#### [TASK DETAILS]
Lines holding the word "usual" are the ones to copy from the data below.

*** DATA ***

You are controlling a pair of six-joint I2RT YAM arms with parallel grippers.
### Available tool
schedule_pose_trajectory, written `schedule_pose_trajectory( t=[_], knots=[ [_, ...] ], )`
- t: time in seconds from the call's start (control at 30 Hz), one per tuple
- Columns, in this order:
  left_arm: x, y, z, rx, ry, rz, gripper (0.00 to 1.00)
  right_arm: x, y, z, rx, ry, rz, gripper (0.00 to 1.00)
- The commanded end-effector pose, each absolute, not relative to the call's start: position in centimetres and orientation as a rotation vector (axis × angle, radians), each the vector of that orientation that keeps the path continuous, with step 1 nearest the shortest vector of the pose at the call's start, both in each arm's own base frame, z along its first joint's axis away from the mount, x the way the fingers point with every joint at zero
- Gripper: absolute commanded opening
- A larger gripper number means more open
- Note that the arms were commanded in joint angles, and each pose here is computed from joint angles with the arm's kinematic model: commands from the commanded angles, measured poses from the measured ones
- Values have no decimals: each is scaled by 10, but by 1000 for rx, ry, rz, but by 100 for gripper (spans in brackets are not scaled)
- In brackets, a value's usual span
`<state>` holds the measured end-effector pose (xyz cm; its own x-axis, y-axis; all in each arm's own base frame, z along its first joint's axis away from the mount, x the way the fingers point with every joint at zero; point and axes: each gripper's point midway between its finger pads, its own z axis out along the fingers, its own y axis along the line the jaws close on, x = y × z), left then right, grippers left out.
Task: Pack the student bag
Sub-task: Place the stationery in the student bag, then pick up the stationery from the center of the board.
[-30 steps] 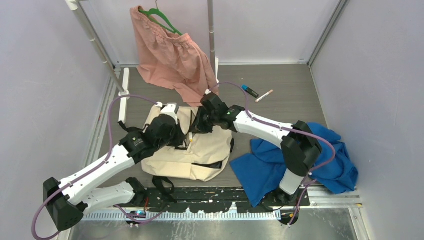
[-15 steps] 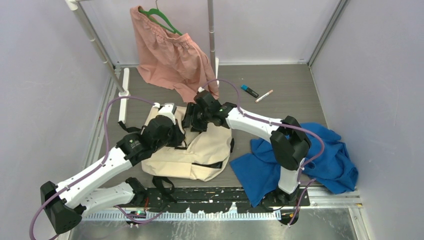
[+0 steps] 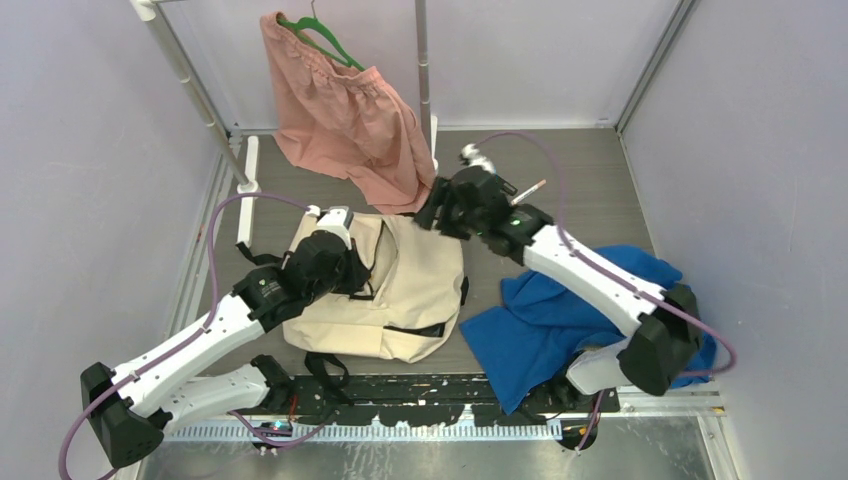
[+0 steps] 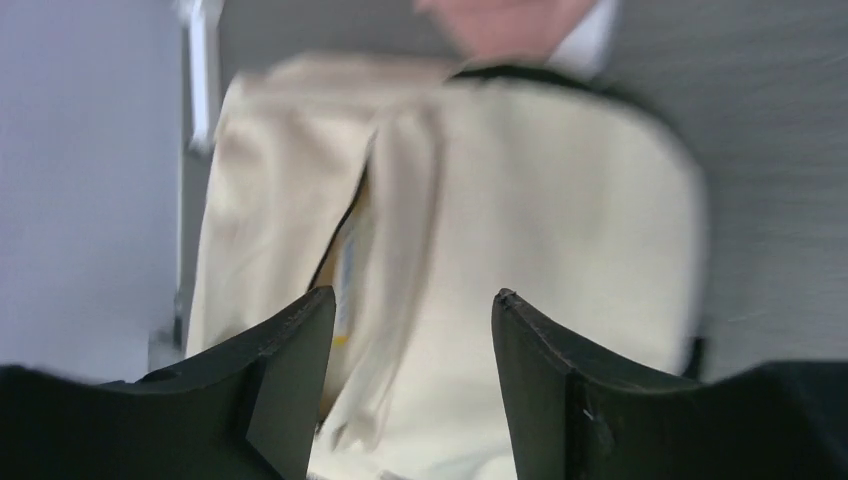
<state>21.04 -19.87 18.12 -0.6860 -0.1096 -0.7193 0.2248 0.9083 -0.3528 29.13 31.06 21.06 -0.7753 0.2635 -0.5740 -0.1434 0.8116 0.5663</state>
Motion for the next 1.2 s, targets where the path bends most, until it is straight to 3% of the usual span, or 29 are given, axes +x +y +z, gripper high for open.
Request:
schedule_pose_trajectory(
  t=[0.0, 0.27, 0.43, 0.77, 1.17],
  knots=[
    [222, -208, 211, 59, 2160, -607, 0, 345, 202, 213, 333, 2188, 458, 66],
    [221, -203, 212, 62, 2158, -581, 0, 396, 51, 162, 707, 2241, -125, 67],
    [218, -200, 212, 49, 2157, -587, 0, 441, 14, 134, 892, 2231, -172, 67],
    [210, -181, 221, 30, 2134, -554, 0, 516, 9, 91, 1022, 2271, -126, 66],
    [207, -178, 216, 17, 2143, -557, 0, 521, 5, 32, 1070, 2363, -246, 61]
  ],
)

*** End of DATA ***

#### [EXERCISE ANSWER]
- In brackets, a value's usual span
Motion for the next 1.2 s, targets where the path bends most, until it is straight to 3% of the usual span, or 29 are given, axes +x +y +z, gripper high for open.

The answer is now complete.